-- Provided data follows --
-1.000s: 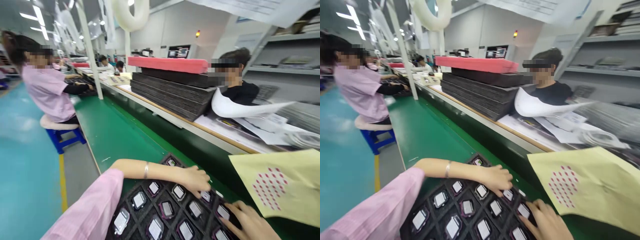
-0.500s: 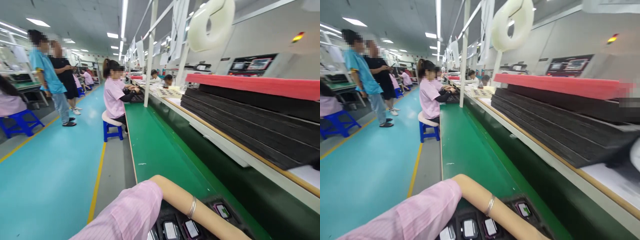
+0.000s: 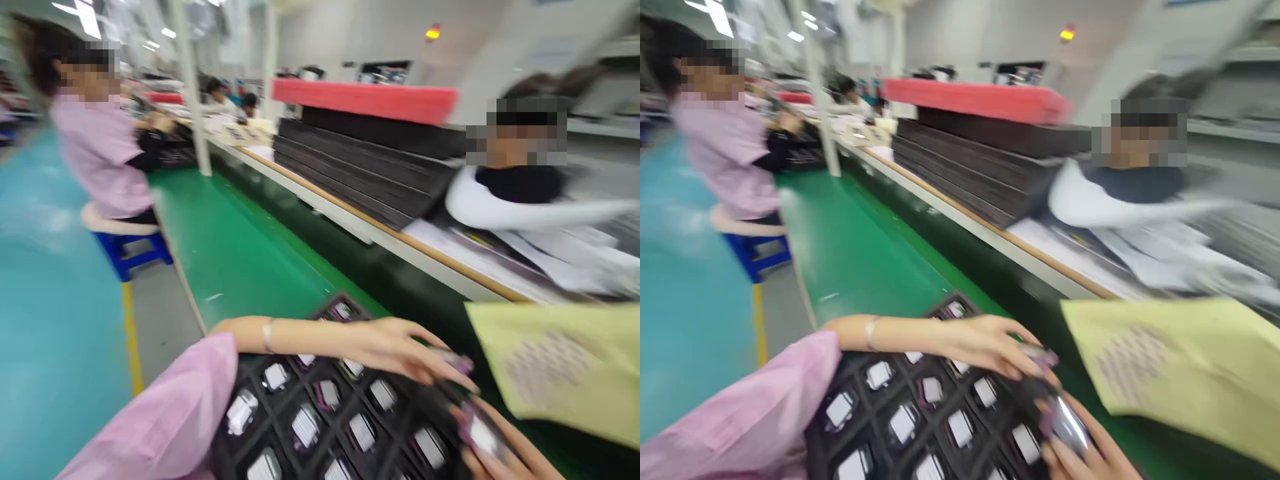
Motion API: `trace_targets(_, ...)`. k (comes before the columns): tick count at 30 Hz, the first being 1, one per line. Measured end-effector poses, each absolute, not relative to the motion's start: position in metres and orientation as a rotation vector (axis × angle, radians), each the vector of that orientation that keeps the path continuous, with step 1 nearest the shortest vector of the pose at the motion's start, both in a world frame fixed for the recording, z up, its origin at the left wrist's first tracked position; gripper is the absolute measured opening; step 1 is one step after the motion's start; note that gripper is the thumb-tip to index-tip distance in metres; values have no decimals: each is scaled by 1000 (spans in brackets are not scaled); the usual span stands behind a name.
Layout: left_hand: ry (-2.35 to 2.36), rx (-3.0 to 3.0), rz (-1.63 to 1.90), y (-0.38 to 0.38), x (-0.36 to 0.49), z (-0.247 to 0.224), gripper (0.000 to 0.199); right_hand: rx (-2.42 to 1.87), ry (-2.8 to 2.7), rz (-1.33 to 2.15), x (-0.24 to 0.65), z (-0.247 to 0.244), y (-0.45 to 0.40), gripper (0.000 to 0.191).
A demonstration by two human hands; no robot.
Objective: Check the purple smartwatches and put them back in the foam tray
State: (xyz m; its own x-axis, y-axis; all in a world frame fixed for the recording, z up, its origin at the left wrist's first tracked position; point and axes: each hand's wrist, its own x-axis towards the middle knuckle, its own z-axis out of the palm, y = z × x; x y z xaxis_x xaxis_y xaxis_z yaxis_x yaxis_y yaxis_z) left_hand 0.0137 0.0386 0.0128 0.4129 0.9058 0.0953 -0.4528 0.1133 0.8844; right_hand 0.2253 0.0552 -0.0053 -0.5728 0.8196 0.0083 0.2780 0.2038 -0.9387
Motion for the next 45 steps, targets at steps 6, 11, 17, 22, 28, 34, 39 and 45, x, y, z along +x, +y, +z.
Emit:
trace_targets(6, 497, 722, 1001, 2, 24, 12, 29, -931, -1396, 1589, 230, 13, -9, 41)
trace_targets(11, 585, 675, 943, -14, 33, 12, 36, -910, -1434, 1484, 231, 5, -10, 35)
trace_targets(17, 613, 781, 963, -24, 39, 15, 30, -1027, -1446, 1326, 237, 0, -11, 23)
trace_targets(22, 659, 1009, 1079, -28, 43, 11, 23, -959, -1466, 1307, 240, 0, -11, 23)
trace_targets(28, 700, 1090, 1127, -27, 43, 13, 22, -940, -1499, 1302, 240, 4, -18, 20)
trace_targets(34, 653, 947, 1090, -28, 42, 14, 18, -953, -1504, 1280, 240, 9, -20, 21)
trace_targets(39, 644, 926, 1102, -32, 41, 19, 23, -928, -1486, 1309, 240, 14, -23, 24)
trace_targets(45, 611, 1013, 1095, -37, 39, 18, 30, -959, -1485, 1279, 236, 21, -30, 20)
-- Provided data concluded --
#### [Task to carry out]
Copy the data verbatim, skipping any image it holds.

#### [Solution for this problem]
-1.000s: 
-0.500s: 
+0.000s: 
Motion API: `trace_targets(_, ...)`. k (comes before the columns): tick count at 30 Hz, the first being 1, one per line. Measured end-effector poses, each absolute, not relative to the motion's start: position in metres and orientation as a rotation vector (axis × angle, radians), each the vector of that orientation that keeps the path continuous, with step 1 nearest the shortest vector of the pose at the motion's start, both in a world frame fixed for the recording, z up, its origin at the left wrist's first tracked position; gripper is the absolute measured opening; step 1 is one step after the motion's start; note that gripper is the thumb-tip to index-tip distance in metres; values have no decimals: each is scaled by 1000 (spans in brackets are not scaled); the usual span stands behind a name.
Layout: left_hand: ry (-2.35 to 2.36), rx (-3.0 to 3.0), rz (-1.63 to 1.90), y (-0.38 to 0.38), x (-0.36 to 0.49), z (-0.247 to 0.224), gripper (0.000 to 0.199); right_hand: rx (-2.42 to 1.87), ry (-2.8 to 2.7), rz (-1.33 to 2.15), x (-0.24 to 0.65), z (-0.247 to 0.244), y (-0.45 to 0.40), gripper (0.000 to 0.191).
A demonstration by two human hands; no robot.
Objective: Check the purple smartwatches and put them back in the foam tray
State: (xyz m; its own x-axis, y-axis; all in a world frame fixed for the recording, z up, its origin at the left wrist's first tracked position; point and axes: each hand's wrist, its own x-axis towards the middle knuckle, its own z-axis out of the palm, y = z × x; x y z xaxis_x xaxis_y xaxis_z yaxis_x yaxis_y yaxis_z) left_hand 0.0137 0.0386 0.0128 0.4129 0.9058 0.0953 -0.4528 0.1133 0.8844; right_hand 0.2253 0.0552 -0.0053 -0.5728 0.8196 0.0083 0.2780 0.2038 -0.9387
Motion for the next 45 steps, targets at steps 6, 11, 17, 22, 28, 34, 39 and 45, x, y, z along +x, +y, +z.
Emit:
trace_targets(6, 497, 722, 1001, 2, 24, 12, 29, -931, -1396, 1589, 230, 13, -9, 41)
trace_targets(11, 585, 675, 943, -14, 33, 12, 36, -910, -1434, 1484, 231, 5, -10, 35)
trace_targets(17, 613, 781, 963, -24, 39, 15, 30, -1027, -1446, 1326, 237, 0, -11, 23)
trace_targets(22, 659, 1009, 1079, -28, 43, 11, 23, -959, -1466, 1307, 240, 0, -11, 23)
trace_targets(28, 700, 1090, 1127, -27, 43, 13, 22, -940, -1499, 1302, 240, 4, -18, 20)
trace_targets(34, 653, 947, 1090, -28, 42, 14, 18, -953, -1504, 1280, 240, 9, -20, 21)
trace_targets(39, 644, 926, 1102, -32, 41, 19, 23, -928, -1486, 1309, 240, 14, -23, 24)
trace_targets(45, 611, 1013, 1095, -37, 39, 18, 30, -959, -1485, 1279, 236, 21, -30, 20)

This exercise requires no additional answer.